All representations of things in the world rely on abstraction. Abstract representations deal with concepts rather than things themselves. For instance, in making a visual representation, we can’t depict something with all of its detail, so we are forced to abstract away from its specific qualities. The notion of abstraction and specificity is analogous to a fundamental problem in the field of philosophy: reconciling objectivity and subjectivity. Examining visual representation throughout Sigmund Freud’s career sheds light on how the perceived purposes of a representation impact how the representation is received by the public.
Freud used drawings to visually represent his models. Throughout his career, we see a shift from traditionally scientific, anatomical accounts of the brain to more abstract pictures of our mind’s machinery. For about a decade from 1876 to 1886, Freud focused on drawing neurons, nerves, and larger brain structures. These objects were the least abstract visual representations he created, as they were verisimilar to the biological structures in our brain. Anatomy allowed Freud to study materially how psychological processes occurred in the brain. This level of specificity is found in the neurological sciences today, as they often use unaltered photographs of objects in the world. They are said to represent the object itself (specifically and objectively), rather than the concept or idea behind it.
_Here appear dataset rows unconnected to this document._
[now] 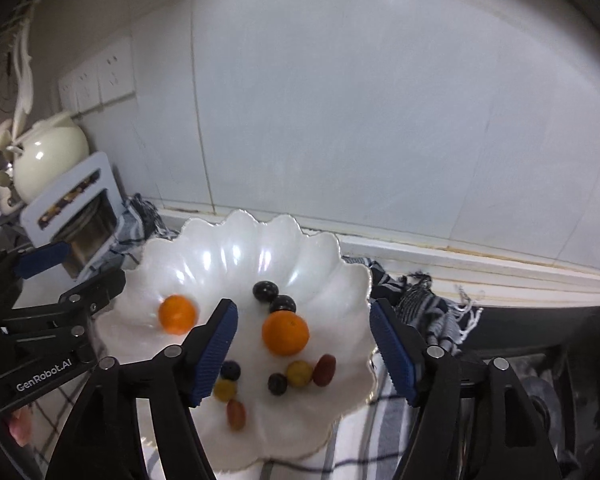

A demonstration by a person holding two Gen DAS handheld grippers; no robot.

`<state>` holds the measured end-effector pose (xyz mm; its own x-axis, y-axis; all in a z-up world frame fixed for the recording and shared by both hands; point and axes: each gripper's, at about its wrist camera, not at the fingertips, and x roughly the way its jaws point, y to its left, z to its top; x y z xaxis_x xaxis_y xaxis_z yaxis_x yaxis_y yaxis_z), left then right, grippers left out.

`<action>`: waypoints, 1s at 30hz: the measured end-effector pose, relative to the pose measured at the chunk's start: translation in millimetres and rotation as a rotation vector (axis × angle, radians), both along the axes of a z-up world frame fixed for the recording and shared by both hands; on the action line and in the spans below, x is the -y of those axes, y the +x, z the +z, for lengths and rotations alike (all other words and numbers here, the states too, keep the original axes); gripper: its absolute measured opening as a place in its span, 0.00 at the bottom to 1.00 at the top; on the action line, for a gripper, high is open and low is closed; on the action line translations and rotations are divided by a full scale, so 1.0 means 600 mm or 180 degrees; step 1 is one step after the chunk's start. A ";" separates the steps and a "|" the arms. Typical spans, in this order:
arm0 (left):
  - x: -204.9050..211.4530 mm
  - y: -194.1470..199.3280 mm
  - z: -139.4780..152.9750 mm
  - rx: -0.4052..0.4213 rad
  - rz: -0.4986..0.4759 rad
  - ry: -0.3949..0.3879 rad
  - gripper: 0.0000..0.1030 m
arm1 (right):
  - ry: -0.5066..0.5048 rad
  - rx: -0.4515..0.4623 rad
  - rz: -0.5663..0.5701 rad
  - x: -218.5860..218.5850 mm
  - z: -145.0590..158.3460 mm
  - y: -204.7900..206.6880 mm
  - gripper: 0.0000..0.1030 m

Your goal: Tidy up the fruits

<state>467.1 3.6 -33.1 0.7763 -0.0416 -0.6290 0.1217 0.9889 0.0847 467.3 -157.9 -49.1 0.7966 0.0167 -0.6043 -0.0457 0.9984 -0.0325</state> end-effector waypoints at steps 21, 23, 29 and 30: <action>0.002 -0.299 0.097 0.0716 0.0081 -0.0059 0.90 | -0.0016 0.0736 -0.0059 0.014 0.088 -0.291 0.73; 0.002 -0.329 0.103 0.0767 0.0101 -0.0070 0.93 | -0.0009 0.0787 -0.0063 0.018 0.091 -0.322 0.77; 0.003 -0.424 0.113 0.0902 0.0151 -0.0074 0.97 | -0.0085 0.0908 -0.0060 0.021 0.099 -0.411 0.80; 0.003 -0.442 0.114 0.0916 0.0155 -0.0082 0.97 | -0.0082 0.0923 -0.0057 0.021 0.100 -0.425 0.80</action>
<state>202.1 1.6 35.1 0.9241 -0.0132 -0.3820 0.0487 0.9953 0.0836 212.4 -170.7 11.1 0.9362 -0.0114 -0.3513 -0.0130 0.9977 -0.0671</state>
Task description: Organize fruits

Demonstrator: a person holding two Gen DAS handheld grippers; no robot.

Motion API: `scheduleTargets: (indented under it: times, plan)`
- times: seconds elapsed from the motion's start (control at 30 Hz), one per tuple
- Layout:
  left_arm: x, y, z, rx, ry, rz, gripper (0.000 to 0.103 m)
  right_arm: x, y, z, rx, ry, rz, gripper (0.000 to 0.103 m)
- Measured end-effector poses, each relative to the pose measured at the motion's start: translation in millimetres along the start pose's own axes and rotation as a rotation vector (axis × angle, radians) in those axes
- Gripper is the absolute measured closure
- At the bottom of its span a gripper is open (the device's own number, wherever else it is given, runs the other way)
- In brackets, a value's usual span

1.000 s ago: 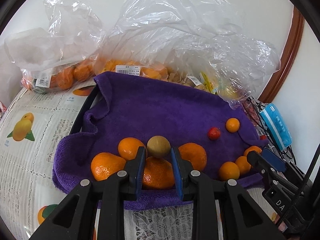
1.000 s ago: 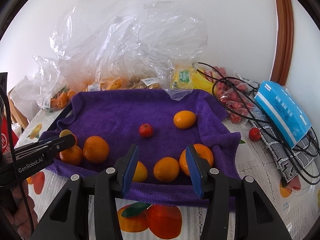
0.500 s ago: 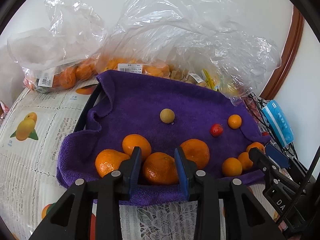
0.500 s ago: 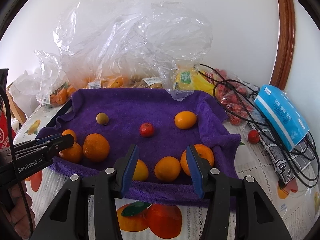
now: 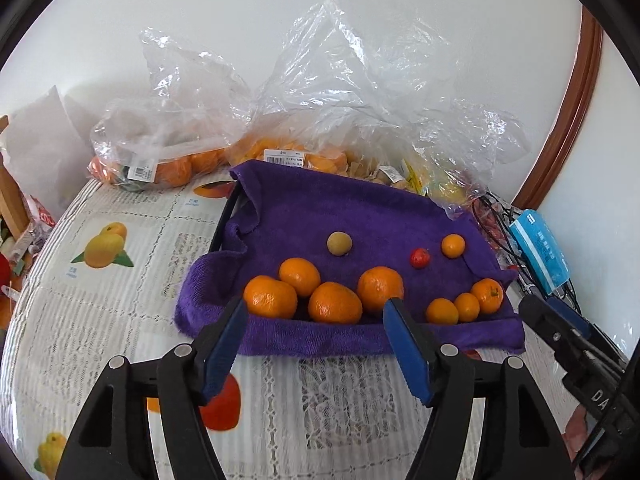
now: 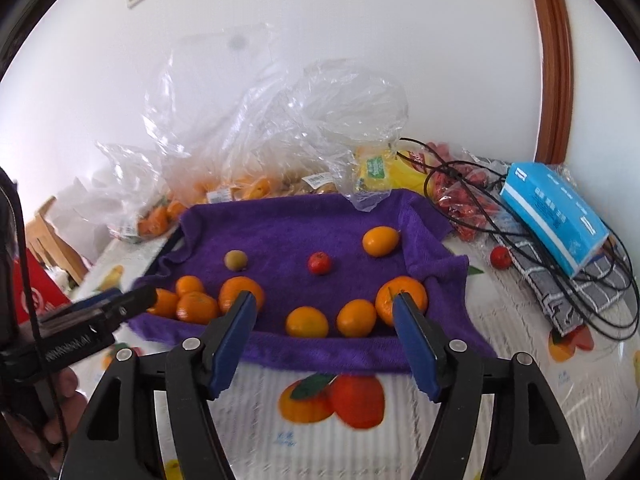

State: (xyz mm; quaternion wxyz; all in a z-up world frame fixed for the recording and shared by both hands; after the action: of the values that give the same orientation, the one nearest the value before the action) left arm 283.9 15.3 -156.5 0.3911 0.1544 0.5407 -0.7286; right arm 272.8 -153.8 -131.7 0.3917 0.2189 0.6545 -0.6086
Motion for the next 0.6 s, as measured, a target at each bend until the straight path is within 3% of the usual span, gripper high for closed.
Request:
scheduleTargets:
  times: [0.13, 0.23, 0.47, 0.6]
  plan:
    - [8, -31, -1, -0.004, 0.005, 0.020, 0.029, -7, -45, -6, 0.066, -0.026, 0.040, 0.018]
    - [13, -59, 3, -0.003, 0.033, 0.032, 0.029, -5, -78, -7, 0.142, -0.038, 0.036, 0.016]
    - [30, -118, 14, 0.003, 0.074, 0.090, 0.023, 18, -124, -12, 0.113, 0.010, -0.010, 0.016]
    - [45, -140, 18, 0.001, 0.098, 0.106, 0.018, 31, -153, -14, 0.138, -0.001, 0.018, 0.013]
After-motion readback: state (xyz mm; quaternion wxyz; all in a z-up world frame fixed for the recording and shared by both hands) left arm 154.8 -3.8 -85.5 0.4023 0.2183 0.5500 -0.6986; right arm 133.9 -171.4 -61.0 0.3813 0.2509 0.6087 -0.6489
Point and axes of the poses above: each gripper's, at about its wrist camera, not at the fingertips, and y roughly the way its jaws point, z to its right, x to its underside, the point moved 10 cm from there along y, roughly the way its jaws point, and after that the axes turned 14 degrees about -y, right-handed, at the moved point
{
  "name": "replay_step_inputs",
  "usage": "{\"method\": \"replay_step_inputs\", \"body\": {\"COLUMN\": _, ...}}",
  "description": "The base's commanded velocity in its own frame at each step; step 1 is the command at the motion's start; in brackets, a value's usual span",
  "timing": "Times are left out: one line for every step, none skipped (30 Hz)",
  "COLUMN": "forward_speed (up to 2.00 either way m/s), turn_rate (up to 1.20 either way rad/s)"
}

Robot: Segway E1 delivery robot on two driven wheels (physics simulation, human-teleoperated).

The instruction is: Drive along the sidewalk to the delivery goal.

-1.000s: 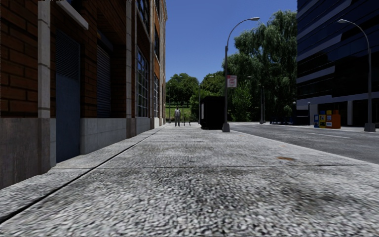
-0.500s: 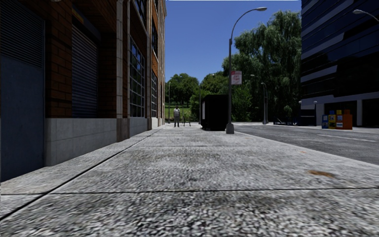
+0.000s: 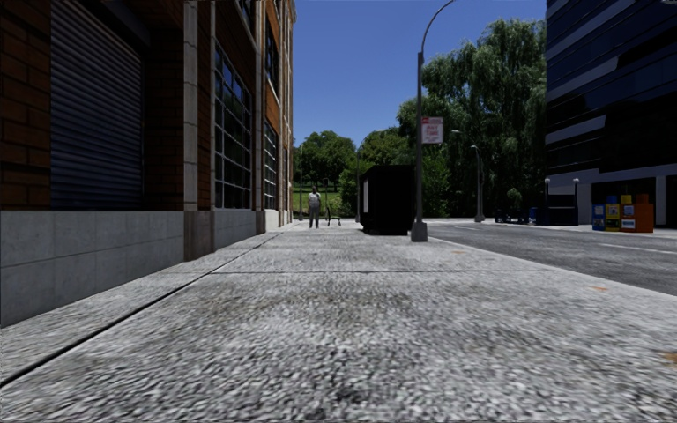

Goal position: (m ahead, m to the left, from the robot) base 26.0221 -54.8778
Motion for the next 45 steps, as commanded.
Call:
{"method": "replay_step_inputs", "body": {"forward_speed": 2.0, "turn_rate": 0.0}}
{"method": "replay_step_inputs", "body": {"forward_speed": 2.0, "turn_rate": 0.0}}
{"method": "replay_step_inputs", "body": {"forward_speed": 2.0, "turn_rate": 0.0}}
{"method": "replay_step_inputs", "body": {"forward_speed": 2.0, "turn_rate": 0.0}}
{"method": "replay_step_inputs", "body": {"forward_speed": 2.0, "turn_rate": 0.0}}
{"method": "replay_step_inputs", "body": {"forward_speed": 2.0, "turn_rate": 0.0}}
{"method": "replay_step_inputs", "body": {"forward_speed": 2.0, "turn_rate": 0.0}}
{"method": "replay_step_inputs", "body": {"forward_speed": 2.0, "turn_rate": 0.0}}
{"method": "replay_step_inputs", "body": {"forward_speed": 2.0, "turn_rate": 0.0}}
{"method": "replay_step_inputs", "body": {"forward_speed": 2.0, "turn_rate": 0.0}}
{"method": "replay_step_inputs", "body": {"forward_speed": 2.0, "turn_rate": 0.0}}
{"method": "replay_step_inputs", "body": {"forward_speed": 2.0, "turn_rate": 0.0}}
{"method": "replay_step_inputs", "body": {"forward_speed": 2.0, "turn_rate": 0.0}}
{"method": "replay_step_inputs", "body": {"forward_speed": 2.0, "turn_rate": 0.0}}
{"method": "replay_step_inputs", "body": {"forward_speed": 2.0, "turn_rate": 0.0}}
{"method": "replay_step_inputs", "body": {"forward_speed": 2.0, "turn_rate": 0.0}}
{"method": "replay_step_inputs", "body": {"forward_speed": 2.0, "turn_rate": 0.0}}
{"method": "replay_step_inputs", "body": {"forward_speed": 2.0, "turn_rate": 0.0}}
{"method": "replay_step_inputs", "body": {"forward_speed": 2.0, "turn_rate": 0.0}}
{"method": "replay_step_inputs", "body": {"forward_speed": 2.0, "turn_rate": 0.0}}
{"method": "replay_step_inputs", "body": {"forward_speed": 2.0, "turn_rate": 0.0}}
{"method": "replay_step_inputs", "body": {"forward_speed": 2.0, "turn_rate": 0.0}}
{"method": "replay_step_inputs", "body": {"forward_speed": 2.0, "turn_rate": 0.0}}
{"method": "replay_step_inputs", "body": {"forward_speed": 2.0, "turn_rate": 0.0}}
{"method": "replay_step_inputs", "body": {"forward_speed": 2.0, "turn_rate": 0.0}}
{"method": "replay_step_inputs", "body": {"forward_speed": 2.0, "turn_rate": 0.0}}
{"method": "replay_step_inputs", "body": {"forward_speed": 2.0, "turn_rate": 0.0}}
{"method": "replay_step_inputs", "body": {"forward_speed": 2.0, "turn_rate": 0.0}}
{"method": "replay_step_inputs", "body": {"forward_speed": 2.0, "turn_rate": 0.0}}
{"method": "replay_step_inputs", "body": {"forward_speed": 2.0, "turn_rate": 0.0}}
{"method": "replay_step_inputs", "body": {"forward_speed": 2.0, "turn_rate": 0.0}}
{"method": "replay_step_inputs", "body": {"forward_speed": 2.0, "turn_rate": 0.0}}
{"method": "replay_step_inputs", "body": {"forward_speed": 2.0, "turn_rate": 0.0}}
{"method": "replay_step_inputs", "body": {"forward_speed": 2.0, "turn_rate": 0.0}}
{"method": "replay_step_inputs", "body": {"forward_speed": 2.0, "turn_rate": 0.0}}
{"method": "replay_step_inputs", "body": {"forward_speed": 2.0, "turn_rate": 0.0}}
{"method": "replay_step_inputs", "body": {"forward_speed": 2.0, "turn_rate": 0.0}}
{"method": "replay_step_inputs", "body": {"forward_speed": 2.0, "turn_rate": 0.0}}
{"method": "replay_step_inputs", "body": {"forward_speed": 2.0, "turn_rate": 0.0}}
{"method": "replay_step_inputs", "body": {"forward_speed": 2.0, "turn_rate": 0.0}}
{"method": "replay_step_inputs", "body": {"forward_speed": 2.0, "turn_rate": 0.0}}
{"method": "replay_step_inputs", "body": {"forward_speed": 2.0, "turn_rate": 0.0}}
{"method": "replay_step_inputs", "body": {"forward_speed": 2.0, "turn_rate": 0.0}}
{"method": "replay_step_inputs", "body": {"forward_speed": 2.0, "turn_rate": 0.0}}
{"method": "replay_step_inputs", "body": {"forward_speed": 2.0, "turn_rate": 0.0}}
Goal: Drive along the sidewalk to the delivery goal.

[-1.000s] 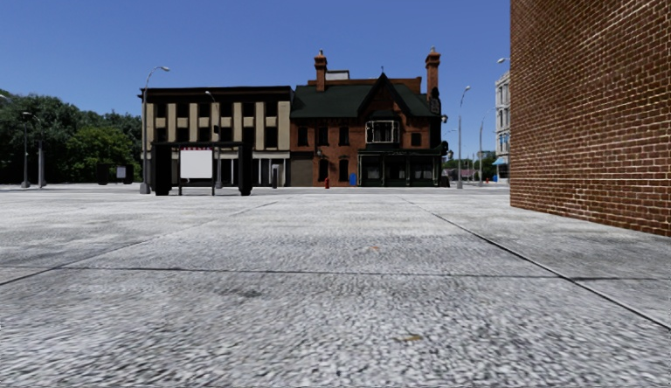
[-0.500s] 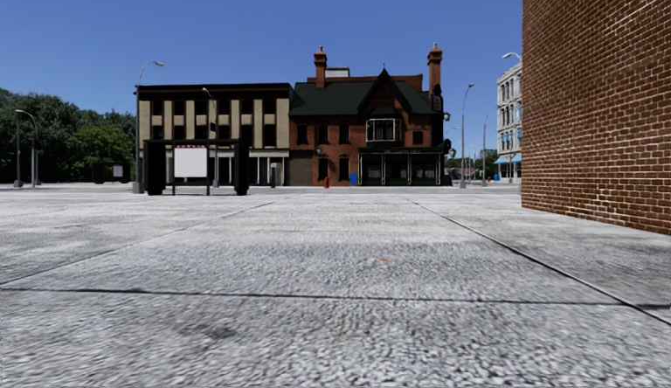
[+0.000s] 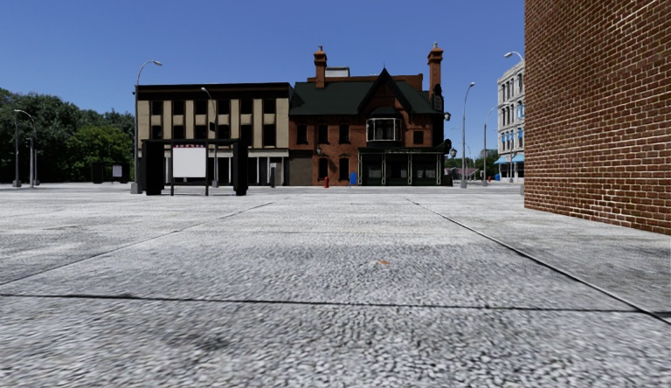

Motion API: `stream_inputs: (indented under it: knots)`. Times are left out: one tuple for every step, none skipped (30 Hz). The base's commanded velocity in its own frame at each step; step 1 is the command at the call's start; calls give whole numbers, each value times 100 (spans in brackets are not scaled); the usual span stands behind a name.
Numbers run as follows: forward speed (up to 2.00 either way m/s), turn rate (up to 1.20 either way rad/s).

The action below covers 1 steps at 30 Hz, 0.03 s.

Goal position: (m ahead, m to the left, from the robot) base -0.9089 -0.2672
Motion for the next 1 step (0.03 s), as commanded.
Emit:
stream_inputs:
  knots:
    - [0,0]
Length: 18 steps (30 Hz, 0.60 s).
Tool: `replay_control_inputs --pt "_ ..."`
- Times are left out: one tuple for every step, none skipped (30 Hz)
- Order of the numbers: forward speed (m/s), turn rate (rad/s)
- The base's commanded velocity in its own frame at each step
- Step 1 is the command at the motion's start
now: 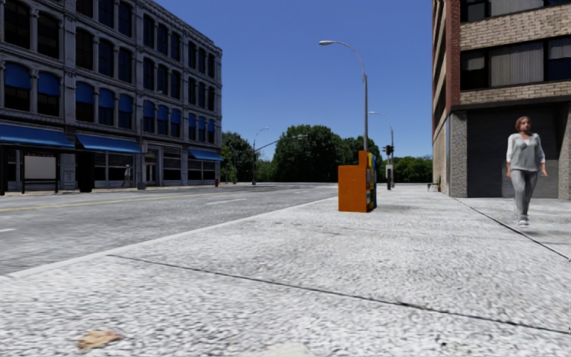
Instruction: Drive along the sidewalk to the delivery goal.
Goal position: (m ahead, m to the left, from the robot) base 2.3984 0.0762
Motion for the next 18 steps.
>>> replay_control_inputs --pt "2.0 0.0" --pt "2.0 0.0" --pt "2.0 0.0" --pt "2.0 0.0" --pt "2.0 0.0" --pt "2.0 0.0" --pt "2.0 0.0" --pt "2.0 0.0" --pt "2.0 0.0" --pt "2.0 0.0" --pt "2.0 0.02" --pt "2.0 0.07" --pt "2.0 0.15" --pt "2.0 0.15" --pt "2.0 0.22" --pt "2.0 0.25" --pt "2.0 0.28" --pt "2.0 0.28"
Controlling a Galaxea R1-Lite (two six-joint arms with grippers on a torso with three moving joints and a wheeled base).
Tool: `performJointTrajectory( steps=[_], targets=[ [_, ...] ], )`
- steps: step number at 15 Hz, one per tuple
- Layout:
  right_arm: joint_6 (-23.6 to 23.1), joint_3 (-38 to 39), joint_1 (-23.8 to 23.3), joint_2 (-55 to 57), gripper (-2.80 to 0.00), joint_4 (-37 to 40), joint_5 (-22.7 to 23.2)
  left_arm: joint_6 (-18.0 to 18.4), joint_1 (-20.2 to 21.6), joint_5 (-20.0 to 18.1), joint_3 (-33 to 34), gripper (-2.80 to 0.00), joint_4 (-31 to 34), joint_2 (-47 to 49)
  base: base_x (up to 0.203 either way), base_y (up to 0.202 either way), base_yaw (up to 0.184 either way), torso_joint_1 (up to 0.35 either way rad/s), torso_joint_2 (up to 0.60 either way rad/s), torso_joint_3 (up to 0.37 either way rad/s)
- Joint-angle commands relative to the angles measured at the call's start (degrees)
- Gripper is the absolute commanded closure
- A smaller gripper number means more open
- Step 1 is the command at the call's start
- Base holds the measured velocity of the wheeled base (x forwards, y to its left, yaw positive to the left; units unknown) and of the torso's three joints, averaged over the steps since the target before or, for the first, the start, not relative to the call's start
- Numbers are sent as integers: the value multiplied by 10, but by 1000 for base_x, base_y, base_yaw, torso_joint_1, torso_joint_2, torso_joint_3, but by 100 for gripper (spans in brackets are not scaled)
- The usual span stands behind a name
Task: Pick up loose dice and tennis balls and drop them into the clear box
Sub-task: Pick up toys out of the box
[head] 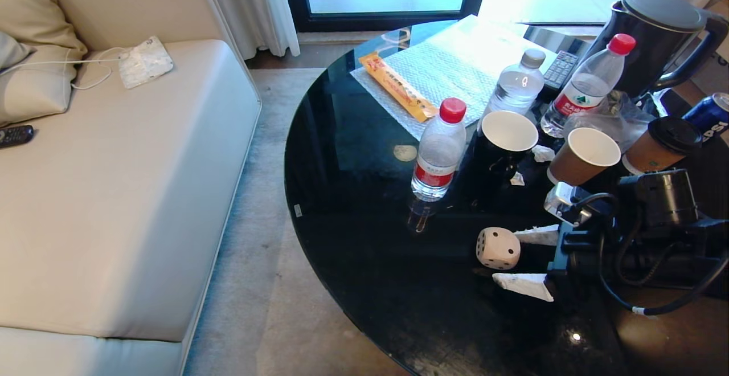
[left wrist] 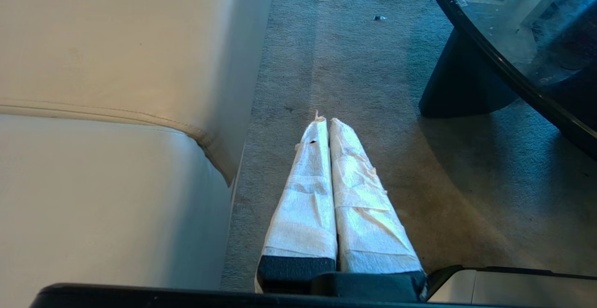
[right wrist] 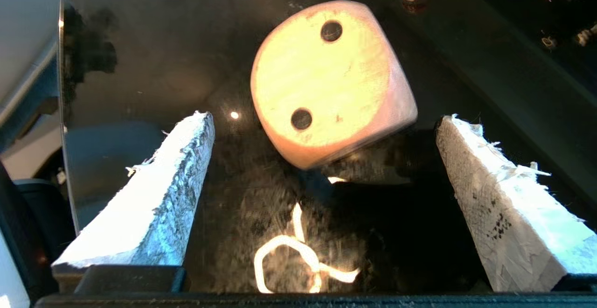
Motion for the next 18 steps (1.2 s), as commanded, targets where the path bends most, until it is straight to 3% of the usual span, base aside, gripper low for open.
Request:
performJointTrajectory(
  steps=[1, 3, 10, 11, 15, 18],
  targets=[
    [-3, -10, -2, 16, -280, -2, 20, -1, 0, 0, 0, 0, 0, 0, 0, 0, 0, 0, 0, 0],
    [-3, -25, -1, 22, -280, -1, 42, -1, 0, 0, 0, 0, 0, 0, 0, 0, 0, 0, 0, 0],
    [-31, -34, -4, 51, -280, -6, 47, -1, 0, 0, 0, 0, 0, 0, 0, 0, 0, 0, 0, 0],
    [-30, -37, -5, 55, 0, -6, 46, -1, 0, 0, 0, 0, 0, 0, 0, 0, 0, 0, 0, 0],
    [-27, -38, -9, 65, 0, -5, 43, -1, 0, 0, 0, 0, 0, 0, 0, 0, 0, 0, 0, 0],
    [29, -38, -16, 43, 0, -3, 39, -1, 0, 0, 0, 0, 0, 0, 0, 0, 0, 0, 0, 0]
  ],
)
Science aims at understanding objective aspects of the world, while art consists of purely subjective expressions of the mind. Both lenses of looking at the world function through some level of abstraction, though scientific abstractions purport to apply to all instances (i.e. an abstract biological model will hold true for every biological instance it applies to), while artistic abstractions make no such claim. Science aims to create models that can apply broadly to many specific instances, and the facts that drive this abstract model are regarded as objective truth. However, one’s own subjective experience deals exclusively with the biases, notions, and viewpoints of the individual; we interpret according to our nature and can only represent precisely according to the purposes of that representation. This question of purpose is central to understanding whether Freud should be criticized for his incredibly subjective models.
Freud’s interest eventually grew beyond the material realm of verisimilitudes. After a hiatus beginning in 1887, Freud began to pen a different kind of model, one that depicted a kind of “anatomy” of the mind. From around 1893 onwards, Freud’s diagrams stopped representing objects themselves, and began depicting concepts that cannot be observed visually. Examples include a diagram of “psychichal locality” in dream analysis (Fig. 1) and a depiction of traumatic amnesia (Fig. 2). Freud no longer seeked to make a specific copy, but rather to create an abstract visual representation of an idea: a model of how the mind works.
Freud’s psychoanalytical models are arguably works of art as much as they are science. Their symbols and aesthetic layout certainly convey an artistic feel, though—as part of the broader field of science—they are understood as aiming to demonstrate some objective phenomena of our subconsciousness. What was the purpose of Freud’s abstract psychoanalytical models? Does it make sense to criticize Freud for drifting into abstraction and imbuing his work with his own subjective bias? Freud’s models sought to bring concrete visual diagrams to the field of psychoanalysis, a practice that has come under immense critique and has been eclipsed by modern cognitive psychology and therapeutic methods. Freud’s lack of dissociative studies and falsification of evidence have left all of psychoanalysis open to objection. Yet, the observations inherent to the discipline of psychoanalysis speak to some truth about human nature. Inherently, the purpose of psychoanalysis was to help patients construct a narrative for their psychology. In some senses it was more literary or artistic than scientific. The purpose of Freud’s drawings was to form visual narratives that could resonate with people. Criticism of Freud’s drawings can thus be traced back to criticism of psychoanalysis, to the idea that this inherently abstract and subjective practice branded itself as a science.
Throughout Freud’s career, he shifted from anatomy to psychoanalysis, more specific to more abstract, and more objective to more subjective. As a result, he has received criticism from the scientific community. However, just because psychoanalysis branded itself as a science and failed as a science does not mean it should be dismissed entirely. All representations are abstract on some level, and Freud’s drawings simply claimed to aim at a certain specificity and objectivity that they could not attain. Freud would not receive so much grief for his drawings if we accept that they are meant to represent an abstract work of art. These visual narratives resonate with people. They express some subjective truth that, scientific or not, can change peoples’ lives.